TO DO =>
For each line of the data below that holds "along", copy the line.

──────── DATA SEGMENT ────────

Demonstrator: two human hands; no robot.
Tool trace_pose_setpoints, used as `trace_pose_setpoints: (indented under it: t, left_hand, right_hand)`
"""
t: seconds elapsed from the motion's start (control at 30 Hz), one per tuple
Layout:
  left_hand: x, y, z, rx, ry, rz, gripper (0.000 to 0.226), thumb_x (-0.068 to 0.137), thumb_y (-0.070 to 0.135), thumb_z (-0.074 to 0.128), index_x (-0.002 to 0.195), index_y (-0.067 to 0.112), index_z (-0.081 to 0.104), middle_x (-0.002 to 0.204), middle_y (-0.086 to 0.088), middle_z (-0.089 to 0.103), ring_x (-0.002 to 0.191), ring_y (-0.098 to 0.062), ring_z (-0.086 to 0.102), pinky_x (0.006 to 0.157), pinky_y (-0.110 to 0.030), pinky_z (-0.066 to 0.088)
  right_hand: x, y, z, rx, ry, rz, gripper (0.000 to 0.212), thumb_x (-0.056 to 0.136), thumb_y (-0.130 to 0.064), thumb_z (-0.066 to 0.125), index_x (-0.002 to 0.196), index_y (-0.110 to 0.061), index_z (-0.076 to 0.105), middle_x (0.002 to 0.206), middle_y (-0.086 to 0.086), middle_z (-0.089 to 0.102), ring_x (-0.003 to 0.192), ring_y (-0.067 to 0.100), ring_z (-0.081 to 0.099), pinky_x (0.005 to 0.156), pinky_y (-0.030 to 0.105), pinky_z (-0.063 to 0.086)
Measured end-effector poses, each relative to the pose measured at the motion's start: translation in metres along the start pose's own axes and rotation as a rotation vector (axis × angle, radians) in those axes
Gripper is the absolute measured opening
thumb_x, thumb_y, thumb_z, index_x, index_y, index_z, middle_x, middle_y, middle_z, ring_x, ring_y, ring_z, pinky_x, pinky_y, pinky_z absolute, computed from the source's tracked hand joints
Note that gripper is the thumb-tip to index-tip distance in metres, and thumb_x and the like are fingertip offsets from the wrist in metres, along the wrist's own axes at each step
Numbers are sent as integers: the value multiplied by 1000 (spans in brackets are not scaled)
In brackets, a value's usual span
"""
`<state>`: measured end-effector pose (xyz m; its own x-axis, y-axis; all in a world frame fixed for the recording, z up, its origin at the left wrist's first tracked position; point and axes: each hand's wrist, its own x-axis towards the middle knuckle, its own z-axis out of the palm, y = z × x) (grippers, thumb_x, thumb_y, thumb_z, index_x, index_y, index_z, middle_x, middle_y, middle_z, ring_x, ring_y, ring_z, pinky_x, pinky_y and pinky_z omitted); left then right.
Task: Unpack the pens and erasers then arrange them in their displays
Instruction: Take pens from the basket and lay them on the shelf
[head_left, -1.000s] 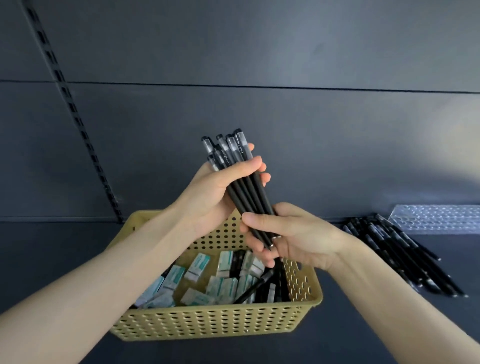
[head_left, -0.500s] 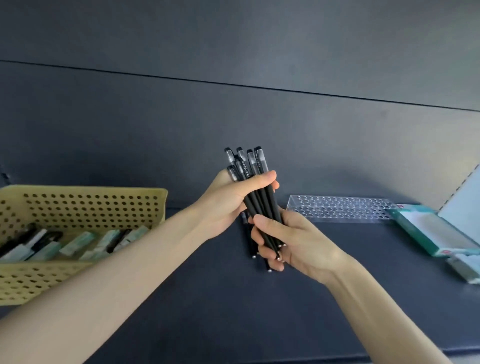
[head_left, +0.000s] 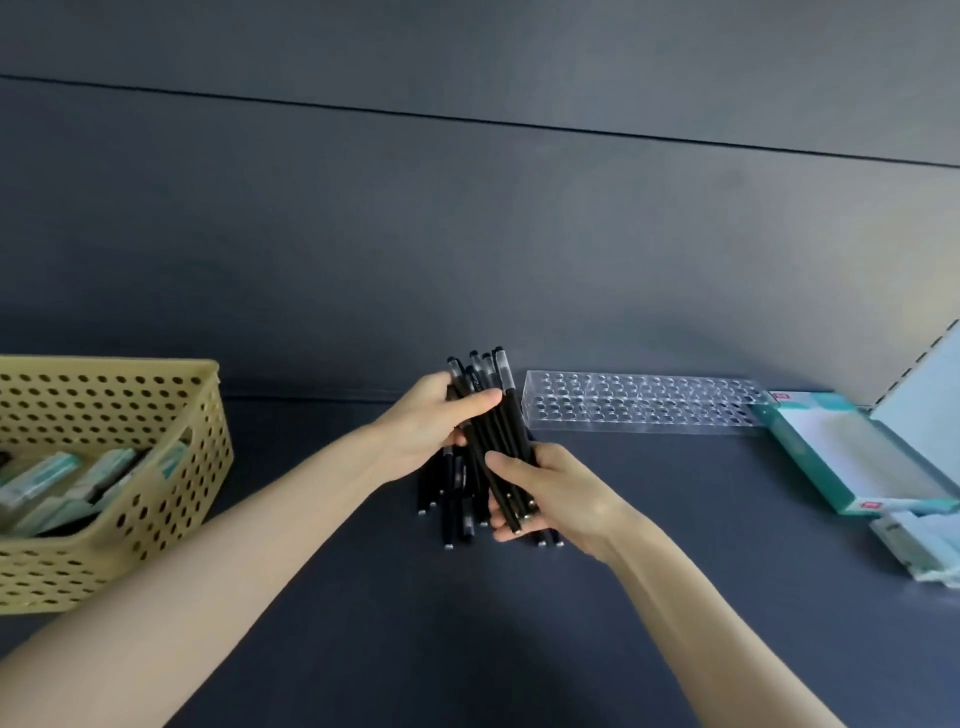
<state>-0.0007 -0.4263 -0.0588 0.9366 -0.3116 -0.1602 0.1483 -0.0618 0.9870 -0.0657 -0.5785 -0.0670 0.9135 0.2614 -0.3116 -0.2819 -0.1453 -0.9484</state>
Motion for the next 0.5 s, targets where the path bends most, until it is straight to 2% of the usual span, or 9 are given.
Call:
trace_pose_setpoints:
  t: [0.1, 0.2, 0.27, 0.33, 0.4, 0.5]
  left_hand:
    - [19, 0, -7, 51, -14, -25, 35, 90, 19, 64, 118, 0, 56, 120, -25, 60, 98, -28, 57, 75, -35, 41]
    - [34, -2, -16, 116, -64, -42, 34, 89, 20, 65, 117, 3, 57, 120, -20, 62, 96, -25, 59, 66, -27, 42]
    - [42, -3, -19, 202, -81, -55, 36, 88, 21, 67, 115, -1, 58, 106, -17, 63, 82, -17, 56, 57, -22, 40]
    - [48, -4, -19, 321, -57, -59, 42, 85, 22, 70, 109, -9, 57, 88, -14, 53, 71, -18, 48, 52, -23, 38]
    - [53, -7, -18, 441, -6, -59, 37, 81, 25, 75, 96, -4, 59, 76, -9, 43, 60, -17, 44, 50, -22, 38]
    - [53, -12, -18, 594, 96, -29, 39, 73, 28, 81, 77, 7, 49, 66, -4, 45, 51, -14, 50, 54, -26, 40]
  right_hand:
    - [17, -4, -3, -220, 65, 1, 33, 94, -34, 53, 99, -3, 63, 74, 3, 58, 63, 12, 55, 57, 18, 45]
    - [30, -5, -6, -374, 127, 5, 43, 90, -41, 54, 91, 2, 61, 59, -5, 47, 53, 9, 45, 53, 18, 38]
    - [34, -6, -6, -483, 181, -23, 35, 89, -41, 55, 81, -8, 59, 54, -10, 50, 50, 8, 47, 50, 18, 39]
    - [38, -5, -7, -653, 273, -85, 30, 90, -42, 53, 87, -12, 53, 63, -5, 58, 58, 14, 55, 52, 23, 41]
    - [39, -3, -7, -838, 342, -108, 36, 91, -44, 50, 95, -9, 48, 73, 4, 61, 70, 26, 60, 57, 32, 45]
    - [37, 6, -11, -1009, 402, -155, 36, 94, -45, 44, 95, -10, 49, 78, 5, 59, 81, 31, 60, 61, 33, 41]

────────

FINISHED EXERCISE =>
Measured end-effector poses, each relative to the pose measured at the motion's start: translation in metres along the start pose's own axes and rotation as a rotation vector (axis × angle, radians) in those axes
Note that gripper is the thumb-tip to index-tip distance in metres, and thumb_x and the like are fingertip offsets from the wrist in metres, along the wrist's own axes at each step

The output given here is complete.